** Opening Data block block **

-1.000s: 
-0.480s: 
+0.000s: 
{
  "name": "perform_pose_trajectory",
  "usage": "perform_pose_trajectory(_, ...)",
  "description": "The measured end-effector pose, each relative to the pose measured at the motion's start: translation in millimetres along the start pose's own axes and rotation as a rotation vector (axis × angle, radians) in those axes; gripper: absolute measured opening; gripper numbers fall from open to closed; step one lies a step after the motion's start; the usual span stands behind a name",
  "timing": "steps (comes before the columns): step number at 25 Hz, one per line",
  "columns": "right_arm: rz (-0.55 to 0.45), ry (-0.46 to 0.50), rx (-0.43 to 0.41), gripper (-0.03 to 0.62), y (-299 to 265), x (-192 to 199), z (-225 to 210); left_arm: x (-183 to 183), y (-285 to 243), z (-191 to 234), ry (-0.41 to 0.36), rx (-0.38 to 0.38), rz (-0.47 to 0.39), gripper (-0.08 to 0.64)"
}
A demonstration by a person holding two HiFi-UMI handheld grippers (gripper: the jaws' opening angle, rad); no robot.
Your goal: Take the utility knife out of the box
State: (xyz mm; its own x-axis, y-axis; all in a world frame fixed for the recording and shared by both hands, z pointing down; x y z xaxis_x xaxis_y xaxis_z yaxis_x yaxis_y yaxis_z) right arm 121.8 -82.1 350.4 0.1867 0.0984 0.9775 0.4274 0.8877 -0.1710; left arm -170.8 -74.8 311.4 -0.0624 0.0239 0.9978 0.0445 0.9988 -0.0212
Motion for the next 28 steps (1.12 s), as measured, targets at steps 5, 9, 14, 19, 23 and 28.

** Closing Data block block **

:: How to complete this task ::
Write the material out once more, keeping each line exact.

:: Solution to this problem ::
-1.000s: 
-0.480s: 
+0.000s: 
{
  "name": "perform_pose_trajectory",
  "usage": "perform_pose_trajectory(_, ...)",
  "description": "The measured end-effector pose, each relative to the pose measured at the motion's start: translation in millimetres along the start pose's own axes and rotation as a rotation vector (axis × angle, radians) in those axes; gripper: absolute measured opening; gripper numbers fall from open to closed; step one lies a step after the motion's start; the usual span stands behind a name",
  "timing": "steps (comes before the columns): step number at 25 Hz, one per line",
  "columns": "right_arm: rz (-0.55 to 0.45), ry (-0.46 to 0.50), rx (-0.43 to 0.41), gripper (-0.03 to 0.62), y (-299 to 265), x (-192 to 199), z (-225 to 210); left_arm: x (-183 to 183), y (-285 to 243), z (-191 to 234), ry (-0.41 to 0.36), rx (-0.38 to 0.38), rz (-0.47 to 0.39), gripper (-0.08 to 0.64)"
}
A demonstration by a person holding two HiFi-UMI handheld grippers (gripper: the jaws' opening angle, rad); no robot.
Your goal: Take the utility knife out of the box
State: (xyz mm; its own x-axis, y-axis; all in a world frame fixed for the recording and shared by both hands, z pointing down; x y z xaxis_x xaxis_y xaxis_z yaxis_x yaxis_y yaxis_z) right arm 121.8 -82.1 350.4 0.1867 0.0984 0.9775 0.4274 0.8877 -0.1710; left arm -170.8 -74.8 311.4 -0.0624 0.0239 0.9978 0.0445 0.9988 -0.0212
Motion for the next 28 steps (1.12 s), as measured, targets at steps 5, 9, 14, 19, 23 and 28.

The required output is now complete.